Took the new bike for a quick spin, but I think the computer calibration is out.

Anyone know what the diameter of a 700 X 26C is? I can't find that measurement on any table, and I'm finding it really hard to measure it what with the angle of the spokes, lack of 15 pairs of hands etc.

I tried the string on the floor trick but keep getting varying answers.

any ideas appreciated


----------



## Oldlegs (26 Sep 2007)

Are you sure it works on diameter ? All the computers I have use circumferance (roll out length).

These are 2,105 for 700x25 and 2,096 for 700x23 so presumably a 26 is about 2,116 giving a diameter of 673.


----------



## Panter (26 Sep 2007)

Thanks Oldlegs, yes you're quite right.
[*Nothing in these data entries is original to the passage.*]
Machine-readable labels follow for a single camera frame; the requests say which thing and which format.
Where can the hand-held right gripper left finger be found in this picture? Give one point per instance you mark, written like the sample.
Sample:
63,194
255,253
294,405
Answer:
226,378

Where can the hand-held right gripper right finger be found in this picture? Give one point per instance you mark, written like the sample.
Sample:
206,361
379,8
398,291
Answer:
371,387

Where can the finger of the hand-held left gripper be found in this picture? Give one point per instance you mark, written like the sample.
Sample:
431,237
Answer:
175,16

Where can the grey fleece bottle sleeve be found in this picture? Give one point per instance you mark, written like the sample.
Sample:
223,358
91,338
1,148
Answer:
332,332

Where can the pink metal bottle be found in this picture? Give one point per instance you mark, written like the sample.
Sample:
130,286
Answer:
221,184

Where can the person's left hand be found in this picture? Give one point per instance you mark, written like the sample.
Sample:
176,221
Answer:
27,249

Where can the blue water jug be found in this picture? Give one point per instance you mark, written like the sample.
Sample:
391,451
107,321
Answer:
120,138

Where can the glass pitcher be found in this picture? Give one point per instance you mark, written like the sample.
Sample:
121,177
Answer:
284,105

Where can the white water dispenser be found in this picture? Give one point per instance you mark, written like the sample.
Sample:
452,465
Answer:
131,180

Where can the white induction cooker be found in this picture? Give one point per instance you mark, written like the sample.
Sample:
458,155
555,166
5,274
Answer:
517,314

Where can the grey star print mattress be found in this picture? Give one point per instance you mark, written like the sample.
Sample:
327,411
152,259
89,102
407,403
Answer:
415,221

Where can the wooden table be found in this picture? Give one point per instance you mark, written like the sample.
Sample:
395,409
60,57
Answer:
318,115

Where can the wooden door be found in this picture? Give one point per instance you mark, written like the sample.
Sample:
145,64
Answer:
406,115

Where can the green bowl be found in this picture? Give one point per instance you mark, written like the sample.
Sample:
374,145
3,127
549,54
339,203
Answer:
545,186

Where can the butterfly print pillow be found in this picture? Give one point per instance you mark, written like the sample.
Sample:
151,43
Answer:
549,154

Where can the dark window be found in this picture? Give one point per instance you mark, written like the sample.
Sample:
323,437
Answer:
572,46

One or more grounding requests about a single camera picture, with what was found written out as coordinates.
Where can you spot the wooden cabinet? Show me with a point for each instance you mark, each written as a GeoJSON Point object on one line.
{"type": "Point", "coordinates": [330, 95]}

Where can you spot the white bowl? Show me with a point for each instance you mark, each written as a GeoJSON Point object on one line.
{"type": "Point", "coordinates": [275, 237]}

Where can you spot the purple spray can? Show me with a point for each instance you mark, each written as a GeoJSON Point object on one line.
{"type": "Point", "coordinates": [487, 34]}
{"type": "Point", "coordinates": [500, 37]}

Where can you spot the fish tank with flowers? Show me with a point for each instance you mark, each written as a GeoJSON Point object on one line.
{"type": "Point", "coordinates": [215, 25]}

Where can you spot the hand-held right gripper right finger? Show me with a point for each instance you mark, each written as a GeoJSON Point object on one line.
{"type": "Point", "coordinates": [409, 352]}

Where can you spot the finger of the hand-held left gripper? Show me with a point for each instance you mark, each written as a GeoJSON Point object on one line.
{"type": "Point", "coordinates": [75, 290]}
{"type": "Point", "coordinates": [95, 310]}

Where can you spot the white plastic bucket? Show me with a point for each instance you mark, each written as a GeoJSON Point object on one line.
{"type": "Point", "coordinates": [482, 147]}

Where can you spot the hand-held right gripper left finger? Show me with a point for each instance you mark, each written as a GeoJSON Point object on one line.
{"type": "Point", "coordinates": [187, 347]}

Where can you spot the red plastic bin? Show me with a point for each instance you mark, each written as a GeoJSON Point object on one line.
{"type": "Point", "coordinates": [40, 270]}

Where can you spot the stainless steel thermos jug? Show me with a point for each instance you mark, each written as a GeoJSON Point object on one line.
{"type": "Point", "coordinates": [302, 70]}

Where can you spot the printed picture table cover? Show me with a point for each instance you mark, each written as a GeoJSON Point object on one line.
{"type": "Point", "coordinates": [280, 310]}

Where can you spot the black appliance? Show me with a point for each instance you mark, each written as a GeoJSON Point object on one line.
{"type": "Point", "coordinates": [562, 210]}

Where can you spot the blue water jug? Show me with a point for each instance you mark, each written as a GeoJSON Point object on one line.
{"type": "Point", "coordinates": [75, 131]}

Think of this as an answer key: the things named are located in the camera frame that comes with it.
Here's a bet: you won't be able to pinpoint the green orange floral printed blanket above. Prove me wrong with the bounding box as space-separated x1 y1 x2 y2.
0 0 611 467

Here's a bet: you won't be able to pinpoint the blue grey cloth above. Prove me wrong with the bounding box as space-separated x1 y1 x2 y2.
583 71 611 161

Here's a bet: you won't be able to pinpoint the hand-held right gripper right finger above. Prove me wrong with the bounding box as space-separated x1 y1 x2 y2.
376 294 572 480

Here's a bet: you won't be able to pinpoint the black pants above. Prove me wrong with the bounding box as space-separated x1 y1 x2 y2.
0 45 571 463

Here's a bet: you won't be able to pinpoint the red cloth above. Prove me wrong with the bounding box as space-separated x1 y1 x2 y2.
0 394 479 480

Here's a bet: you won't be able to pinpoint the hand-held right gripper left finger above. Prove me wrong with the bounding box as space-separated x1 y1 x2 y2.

I was going to multiply the diameter by 3.14 but was typing in a rush!

My chart gives:

700 X 23C 2133

700 X 25C 2146

700 X 28C 2147

So I took a guess of 2147.

I've since measured it by rolling the tyre along a tape measure which gives ~ 2120 so I'll go with your 2116.

I don't know why my chart is so far out though, still the speedo was definately being optomistic so I'll try it with your value


----------



## killiekosmos (26 Sep 2007)

I would go by what you measured on one revolution. It is worth noting that the difference between your measure and the table is 26mm or around 1% of the circumference. So this would not make a big difference to your speed measurement. For example if your speedo reads 15mph it could be out by 0.15mph - no big deal. (Cars get away with 10% tolerance)


----------



## gbb (26 Sep 2007)

Place you wheel so the valve is at the bottom (exactly)
Mark the floor.
Roll the bike forward till the valve has done exactly one revolution and the valves exactly at the bottom again
Make a new mark and measure between the two.

Thats your setting


----------



## Panter (26 Sep 2007)

> Place you wheel so the valve is at the bottom (exactly)
> Mark the floor.
> Roll the bike forward till the valve has done exactly one revolution and the valves exactly at the bottom again
> Make a new mark and measure between the two.
> ...


 That's exactly what I did  I went with Oldlegs guestimate as I would imagine its pretty close and was only 4mm difference to what I measured. Once my carcasse is on the bike I should think the diameter will squidge doen by more than 4mm anyway.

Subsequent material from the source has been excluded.